Instructions to follow: A single total is needed, the number of lines of this listing that contain the string "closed".

Data below:
*** Block opens ***
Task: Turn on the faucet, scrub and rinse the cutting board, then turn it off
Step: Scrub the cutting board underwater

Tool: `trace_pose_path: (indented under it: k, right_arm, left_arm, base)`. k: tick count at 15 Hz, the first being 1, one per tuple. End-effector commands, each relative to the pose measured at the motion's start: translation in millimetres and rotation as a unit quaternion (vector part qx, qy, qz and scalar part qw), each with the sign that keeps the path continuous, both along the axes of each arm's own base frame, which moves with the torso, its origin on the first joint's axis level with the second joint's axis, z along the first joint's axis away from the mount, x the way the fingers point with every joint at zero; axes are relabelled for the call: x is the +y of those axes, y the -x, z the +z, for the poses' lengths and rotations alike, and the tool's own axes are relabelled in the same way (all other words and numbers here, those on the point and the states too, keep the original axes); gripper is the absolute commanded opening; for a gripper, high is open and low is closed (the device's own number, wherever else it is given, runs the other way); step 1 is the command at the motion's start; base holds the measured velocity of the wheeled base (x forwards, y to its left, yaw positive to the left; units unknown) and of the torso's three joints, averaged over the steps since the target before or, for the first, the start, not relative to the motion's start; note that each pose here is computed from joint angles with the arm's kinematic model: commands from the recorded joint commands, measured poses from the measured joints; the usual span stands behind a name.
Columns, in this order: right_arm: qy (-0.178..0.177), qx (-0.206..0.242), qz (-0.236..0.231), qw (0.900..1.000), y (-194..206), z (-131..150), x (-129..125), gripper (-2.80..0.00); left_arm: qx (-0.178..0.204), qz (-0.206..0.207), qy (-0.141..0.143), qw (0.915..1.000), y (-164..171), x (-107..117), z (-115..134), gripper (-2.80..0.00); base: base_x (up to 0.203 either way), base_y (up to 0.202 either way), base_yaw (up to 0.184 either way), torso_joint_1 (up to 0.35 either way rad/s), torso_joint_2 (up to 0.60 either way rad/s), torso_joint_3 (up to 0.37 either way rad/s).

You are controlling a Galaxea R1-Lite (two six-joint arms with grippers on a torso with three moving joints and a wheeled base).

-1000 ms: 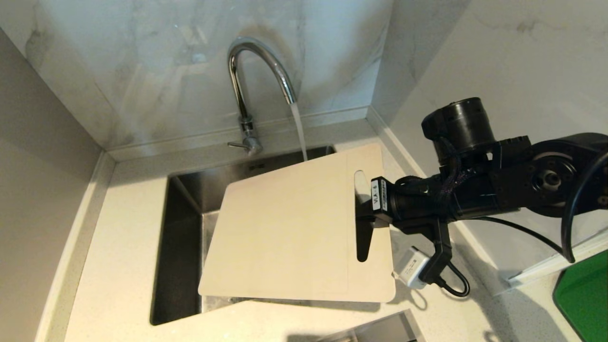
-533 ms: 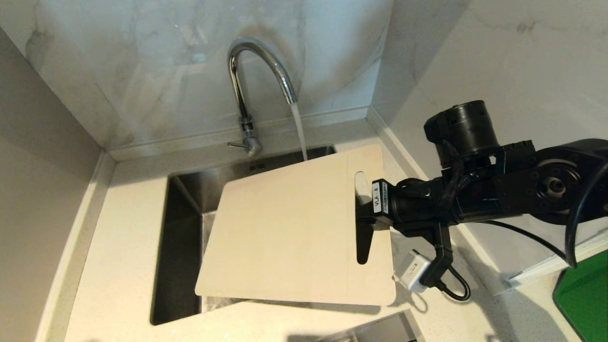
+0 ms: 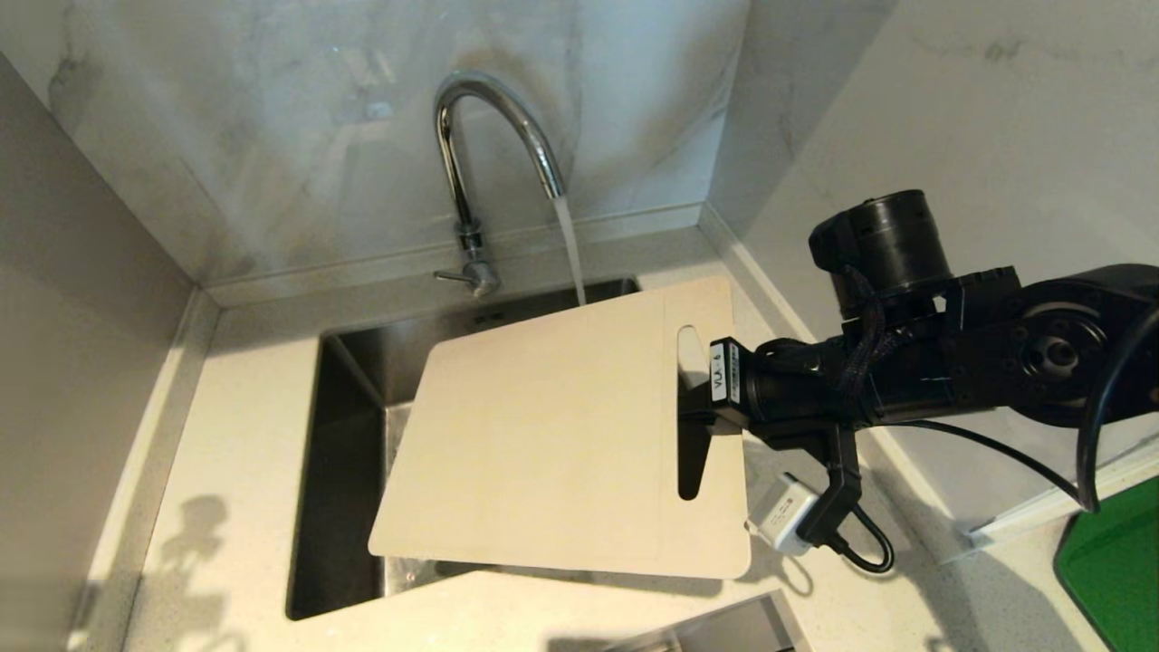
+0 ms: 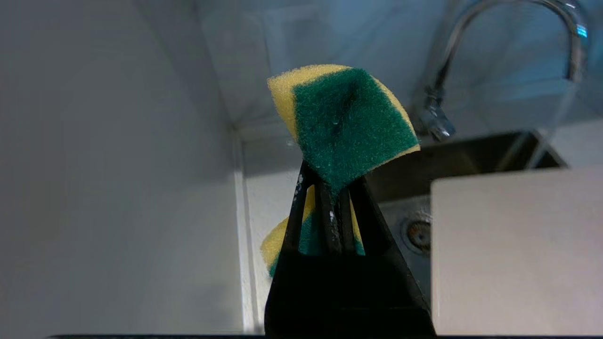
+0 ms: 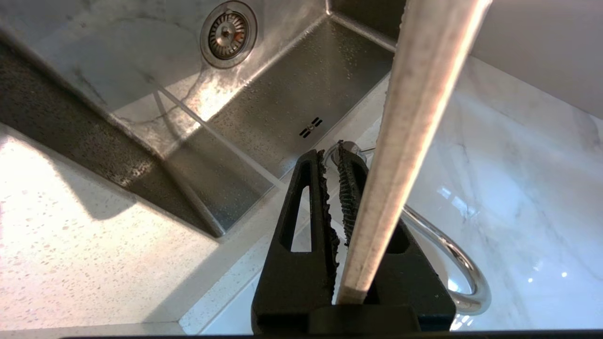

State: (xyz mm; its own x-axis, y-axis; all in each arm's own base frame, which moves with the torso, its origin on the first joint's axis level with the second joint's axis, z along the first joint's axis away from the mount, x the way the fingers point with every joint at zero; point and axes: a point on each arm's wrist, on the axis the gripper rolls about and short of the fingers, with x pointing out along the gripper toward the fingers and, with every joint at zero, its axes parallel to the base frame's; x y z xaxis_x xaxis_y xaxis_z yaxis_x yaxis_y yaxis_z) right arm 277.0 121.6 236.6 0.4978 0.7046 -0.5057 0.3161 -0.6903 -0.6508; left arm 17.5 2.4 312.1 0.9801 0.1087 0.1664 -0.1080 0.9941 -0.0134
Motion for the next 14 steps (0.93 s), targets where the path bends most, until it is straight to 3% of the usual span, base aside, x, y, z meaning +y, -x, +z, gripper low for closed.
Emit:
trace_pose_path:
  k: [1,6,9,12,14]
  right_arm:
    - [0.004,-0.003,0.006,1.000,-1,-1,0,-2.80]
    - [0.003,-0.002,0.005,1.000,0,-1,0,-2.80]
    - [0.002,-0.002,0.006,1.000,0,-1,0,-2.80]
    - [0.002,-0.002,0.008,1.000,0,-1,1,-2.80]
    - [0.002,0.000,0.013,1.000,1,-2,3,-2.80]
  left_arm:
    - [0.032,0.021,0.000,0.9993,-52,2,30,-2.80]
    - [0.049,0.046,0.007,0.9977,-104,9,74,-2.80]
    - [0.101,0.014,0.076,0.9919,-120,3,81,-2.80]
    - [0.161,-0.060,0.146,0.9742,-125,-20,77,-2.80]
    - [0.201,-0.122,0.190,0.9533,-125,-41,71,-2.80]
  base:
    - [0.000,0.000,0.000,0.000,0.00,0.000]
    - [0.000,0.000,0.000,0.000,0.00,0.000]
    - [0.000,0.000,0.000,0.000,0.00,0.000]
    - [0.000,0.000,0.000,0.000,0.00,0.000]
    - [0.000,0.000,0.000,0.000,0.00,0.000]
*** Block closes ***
Your solution: 2